Turner was disturbed when she learned the three women were kept isolated together for the first five years of incarceration. “There were a couple of other people who came and went in those five years, but the worst thing you could have done for these women psychologically was give them only each other to talk to. I mean, that to me was shocking, having grown up the way I did and just knowing so much. When the David Koresh, Waco, Texas, things happened [in 1993], I was thinking to myself ‘Don’t confront them with guns.’ It’s the apocalyptic vision coming to life.”
Turner acknowledged there has been criticism of “Charlie Says,” wondering why she didn’t explain why these women were “susceptible to do this thing. My response is that I hate movies that tell us why people do crazy things because we don’t know. You and I can have the same upbringing and make different choices.”
Van Houten, she noted, “had a lovely family. Susan had a rough time, but there’s a million women who left home at 16 and didn’t kill people. There’s no logic to it. I’m always mad when the big reveal is, like, the woman was sexually abused. All the things that people do as adults cannot be directly explained by their childhoods.”
Manson, who had spent more than half of his life behind bars, read Dale Carnegie before he was released in 1967. “He had asked every pimp and con man who would talk to him, ‘How did you do it?’ He was in pimp school [while in prison]. The big thing I got when he came out was, he was looking to be a pimp. Then circumstances of what the world was like in 1968, he was like ‘Holy crap. There’s all these young people who are just ready for someone to tell them what is going on because the world is upside down.’”
There is a moment in the film when a woman who works in the prison asks Faith if she would be as sympathetic to the three women if they had murdered her sister.

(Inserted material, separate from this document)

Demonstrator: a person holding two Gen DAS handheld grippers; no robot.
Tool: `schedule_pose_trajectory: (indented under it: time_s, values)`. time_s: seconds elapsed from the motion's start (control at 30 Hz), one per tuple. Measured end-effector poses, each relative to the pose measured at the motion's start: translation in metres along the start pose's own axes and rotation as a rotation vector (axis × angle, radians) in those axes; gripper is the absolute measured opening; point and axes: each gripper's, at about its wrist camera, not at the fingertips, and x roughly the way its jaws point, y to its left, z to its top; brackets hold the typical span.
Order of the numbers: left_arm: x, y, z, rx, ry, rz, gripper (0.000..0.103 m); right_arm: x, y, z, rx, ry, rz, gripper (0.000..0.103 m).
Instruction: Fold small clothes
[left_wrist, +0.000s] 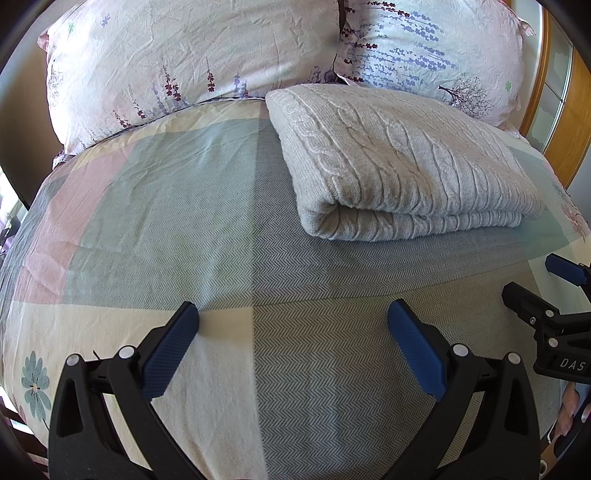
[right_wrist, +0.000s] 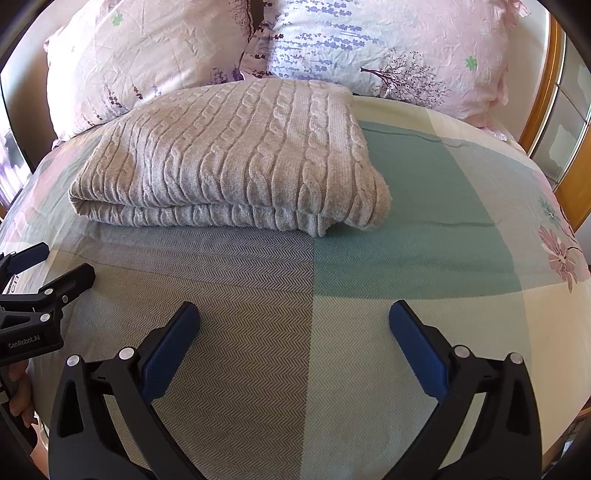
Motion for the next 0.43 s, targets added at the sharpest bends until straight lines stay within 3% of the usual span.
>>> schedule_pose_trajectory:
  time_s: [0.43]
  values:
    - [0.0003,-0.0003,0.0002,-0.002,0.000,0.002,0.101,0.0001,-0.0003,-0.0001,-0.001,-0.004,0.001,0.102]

“I wrote that because it’s a question I had to ask myself over and over while I was writing it,” said Tuner. “I would think to myself: ‘Yes, I think these women in their 60s should be let out. They made horrible shocking, disturbing choices and they were manipulated. The have 100% atoned, the two who are alive. Would I feel that way if it was my sister? It’s so hard to say, but part of me knows that part of me would say ‘Rot in hell. Never ever walk. Never ever have a normal life.’ But I’m so anti-prison that I don’t know.”